The fact the pterosaurs could produce the pellets indicates that they their stomachs were divided into two parts, a forward part that oozes stomach acid to begin to break down food before passing into a more muscular portion equivalent to the gizzard in birds. No one has found the fossilized remains of a pterosaur digestive system to date—such soft organs typically decay away long before any chance of fossilization. But studying the pellets has revealed some of the invisible details of how the reptiles’ digestion would have worked.
Of course, association is important to teasing out these connections. “If the fossils were found in that animal’s gut tract, it ate those things,” says Drumheller-Horton of bromalites found with or within skeletons. Individual coprolites and regurgitalites are harder to match with what made them unless both were fossilized together. Each piece is part of a very intricate puzzle that requires experts to dig into how the fossil formed.
Paleontologists (and perhaps readers) will undoubtedly still have a gas joking about bromalites. A favorite paleontological practical joke is to present students with a selection of fossils to touch only to reveal after the fact that one is a bromalite.
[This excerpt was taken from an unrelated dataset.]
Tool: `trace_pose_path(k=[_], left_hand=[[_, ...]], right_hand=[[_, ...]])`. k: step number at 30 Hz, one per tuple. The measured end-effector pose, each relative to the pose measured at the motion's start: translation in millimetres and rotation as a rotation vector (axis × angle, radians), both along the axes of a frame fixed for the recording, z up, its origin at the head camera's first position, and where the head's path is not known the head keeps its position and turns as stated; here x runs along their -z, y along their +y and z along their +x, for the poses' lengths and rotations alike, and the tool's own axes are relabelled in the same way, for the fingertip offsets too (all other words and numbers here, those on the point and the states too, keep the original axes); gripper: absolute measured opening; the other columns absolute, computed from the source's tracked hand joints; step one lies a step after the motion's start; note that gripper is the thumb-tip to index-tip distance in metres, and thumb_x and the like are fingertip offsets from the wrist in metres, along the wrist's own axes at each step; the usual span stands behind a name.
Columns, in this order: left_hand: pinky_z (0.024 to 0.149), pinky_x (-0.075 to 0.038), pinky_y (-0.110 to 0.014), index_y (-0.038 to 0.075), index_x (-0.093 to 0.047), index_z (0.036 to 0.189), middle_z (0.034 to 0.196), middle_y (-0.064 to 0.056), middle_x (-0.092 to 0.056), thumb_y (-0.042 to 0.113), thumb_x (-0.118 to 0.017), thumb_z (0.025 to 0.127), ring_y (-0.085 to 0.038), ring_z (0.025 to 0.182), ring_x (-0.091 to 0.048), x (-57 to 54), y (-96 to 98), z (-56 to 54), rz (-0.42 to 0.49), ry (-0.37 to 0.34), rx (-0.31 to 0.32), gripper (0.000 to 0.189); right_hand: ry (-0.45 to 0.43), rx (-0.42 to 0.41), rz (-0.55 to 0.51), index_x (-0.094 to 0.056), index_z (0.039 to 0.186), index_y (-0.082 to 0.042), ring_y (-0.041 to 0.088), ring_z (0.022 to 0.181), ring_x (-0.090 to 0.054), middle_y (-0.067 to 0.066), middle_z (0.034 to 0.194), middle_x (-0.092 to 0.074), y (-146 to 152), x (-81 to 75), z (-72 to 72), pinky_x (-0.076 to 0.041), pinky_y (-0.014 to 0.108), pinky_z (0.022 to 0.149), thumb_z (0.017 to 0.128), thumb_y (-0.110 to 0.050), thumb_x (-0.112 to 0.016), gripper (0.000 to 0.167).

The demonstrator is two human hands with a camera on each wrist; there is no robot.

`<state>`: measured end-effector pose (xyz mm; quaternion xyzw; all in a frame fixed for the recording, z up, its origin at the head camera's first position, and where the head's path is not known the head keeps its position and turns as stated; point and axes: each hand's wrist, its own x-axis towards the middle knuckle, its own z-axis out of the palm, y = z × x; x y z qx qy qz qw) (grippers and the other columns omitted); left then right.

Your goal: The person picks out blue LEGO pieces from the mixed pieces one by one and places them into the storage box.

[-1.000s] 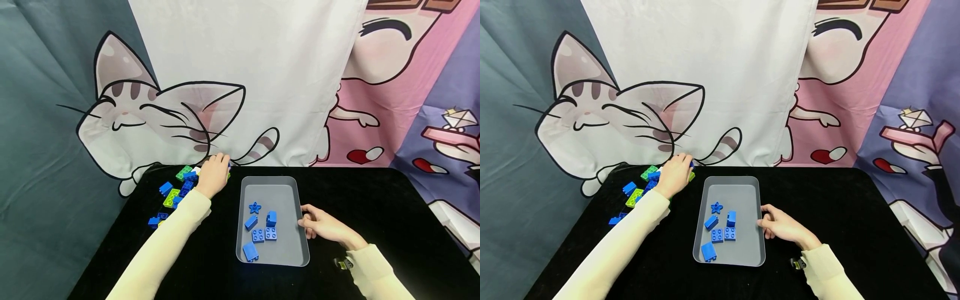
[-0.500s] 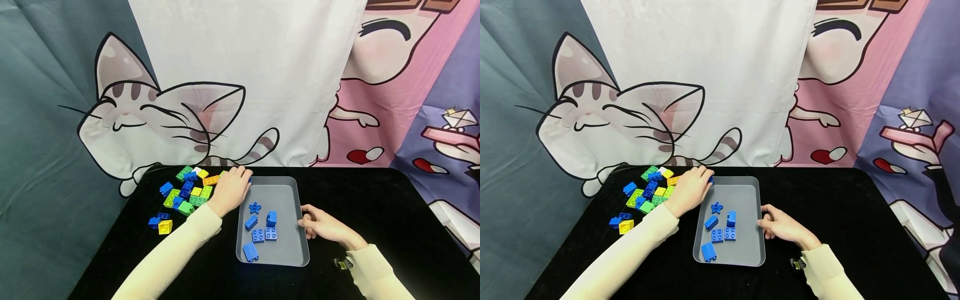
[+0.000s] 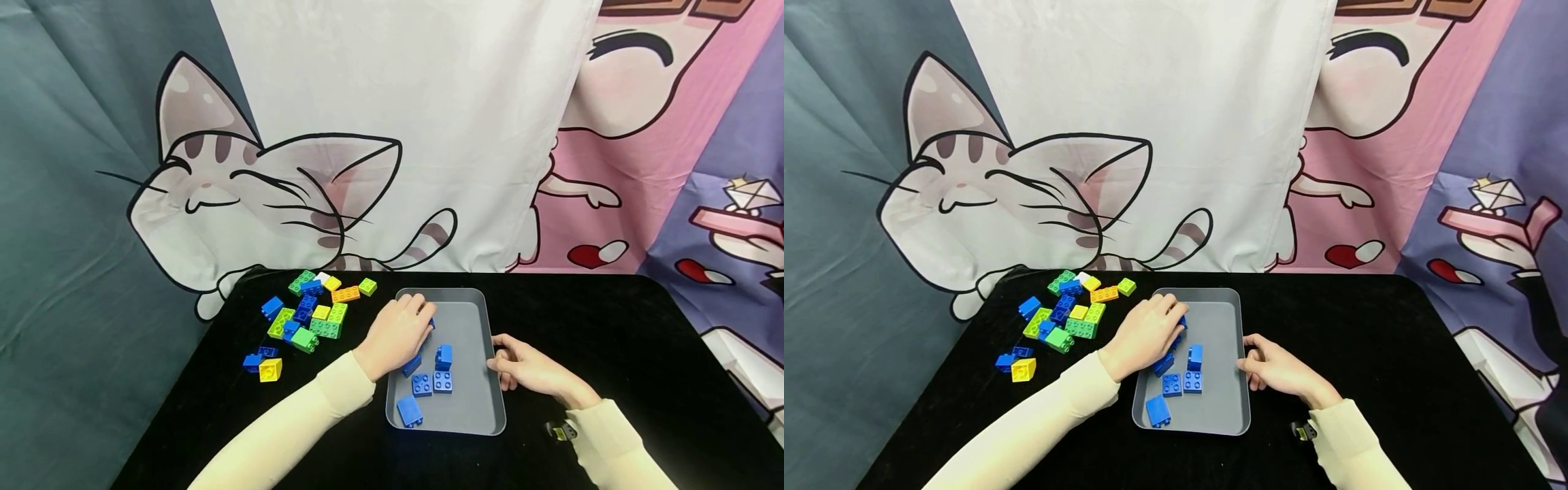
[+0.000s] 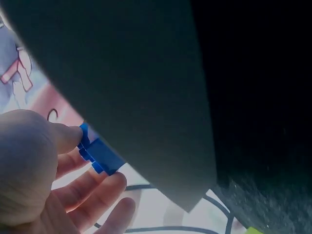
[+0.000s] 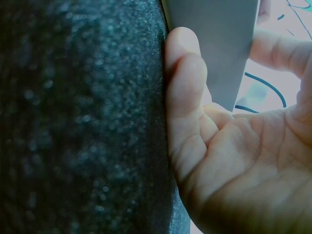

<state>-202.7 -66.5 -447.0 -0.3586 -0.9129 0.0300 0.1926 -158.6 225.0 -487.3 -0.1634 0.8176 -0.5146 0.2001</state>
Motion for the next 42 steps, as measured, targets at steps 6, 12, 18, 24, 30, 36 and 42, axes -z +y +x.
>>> trace_pose_path(k=[6, 12, 18, 24, 30, 36, 42], left_hand=[[0.080, -0.057, -0.030, 0.018, -0.063, 0.126, 0.113, -0.001, -0.067, 0.038, -0.060, 0.104, -0.017, 0.098, -0.065, 4.8, 4.4, 8.5, -0.019, -0.026, 0.015, 0.031], [0.108, -0.052, -0.042, 0.019, -0.051, 0.151, 0.150, -0.006, -0.057, 0.057, -0.049, 0.103, -0.025, 0.134, -0.058, 8.3, 2.4, 13.1, -0.022, -0.172, -0.031, 0.061], [0.109, -0.050, -0.043, 0.020, -0.047, 0.154, 0.157, -0.006, -0.052, 0.066, -0.043, 0.102, -0.025, 0.140, -0.054, 8.8, -2.9, 13.9, -0.014, -0.237, -0.069, 0.070], [0.106, -0.051, -0.043, 0.019, -0.049, 0.153, 0.154, -0.007, -0.054, 0.066, -0.045, 0.101, -0.026, 0.137, -0.056, 6.7, -11.7, 14.5, 0.016, -0.222, -0.071, 0.070], [0.107, -0.052, -0.046, 0.017, -0.050, 0.152, 0.153, -0.009, -0.054, 0.064, -0.048, 0.101, -0.028, 0.134, -0.057, 5.7, -25.5, 12.0, 0.030, -0.209, -0.098, 0.069], [0.104, -0.053, -0.050, 0.012, -0.054, 0.149, 0.149, -0.013, -0.056, 0.058, -0.055, 0.101, -0.033, 0.130, -0.060, 6.2, -46.5, 3.7, 0.088, -0.199, -0.126, 0.067], [0.111, -0.047, -0.056, 0.010, -0.053, 0.149, 0.151, -0.016, -0.054, 0.054, -0.056, 0.102, -0.036, 0.135, -0.057, 4.1, -71.2, -10.0, 0.122, -0.247, -0.201, 0.065]], right_hand=[[-0.004, 0.003, 0.002, -0.040, 0.143, 0.009, 0.019, 0.068, -0.064, 0.010, 0.080, -0.063, -0.4, -0.4, -0.1, -0.055, 0.029, 0.061, 0.103, -0.017, -0.060, 0.052], [-0.011, 0.007, 0.004, -0.040, 0.144, 0.007, 0.019, 0.069, -0.064, 0.010, 0.081, -0.063, -0.7, -0.4, -0.1, -0.055, 0.029, 0.061, 0.103, -0.018, -0.060, 0.052], [-0.015, 0.007, 0.001, -0.039, 0.145, 0.008, 0.019, 0.069, -0.064, 0.010, 0.082, -0.063, -0.2, -0.3, 0.4, -0.055, 0.029, 0.062, 0.103, -0.018, -0.059, 0.052], [-0.014, 0.004, -0.006, -0.039, 0.144, 0.008, 0.020, 0.068, -0.064, 0.012, 0.082, -0.063, 0.6, -1.2, 1.2, -0.054, 0.029, 0.061, 0.103, -0.017, -0.060, 0.053], [-0.015, -0.002, -0.017, -0.038, 0.145, 0.010, 0.020, 0.068, -0.064, 0.013, 0.082, -0.062, 1.1, -2.3, 1.8, -0.055, 0.029, 0.061, 0.103, -0.016, -0.060, 0.054], [-0.011, -0.002, -0.008, -0.038, 0.145, 0.010, 0.020, 0.068, -0.064, 0.013, 0.082, -0.062, 0.6, -2.8, 1.1, -0.055, 0.029, 0.061, 0.103, -0.016, -0.060, 0.054], [-0.015, -0.003, -0.006, -0.038, 0.144, 0.009, 0.020, 0.068, -0.064, 0.013, 0.082, -0.062, -0.2, -2.9, 0.3, -0.054, 0.029, 0.061, 0.103, -0.017, -0.060, 0.053]])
But alongside the humor, the science is getting more serious.
Bromalites are not just fossils, but represent soft tissues, behavior, and ecological connections that bones alone may not reveal. “Just a few years ago, these types of fossils were the butt of jokes and brough a smile to the faces of many colleagues,” Niedźwiedzki says. “This changed quite quickly when it turned out that coprolites contained preserved elements that would be almost impossible to find otherwise,” he notes, clues wrapped up in exceptional excreta.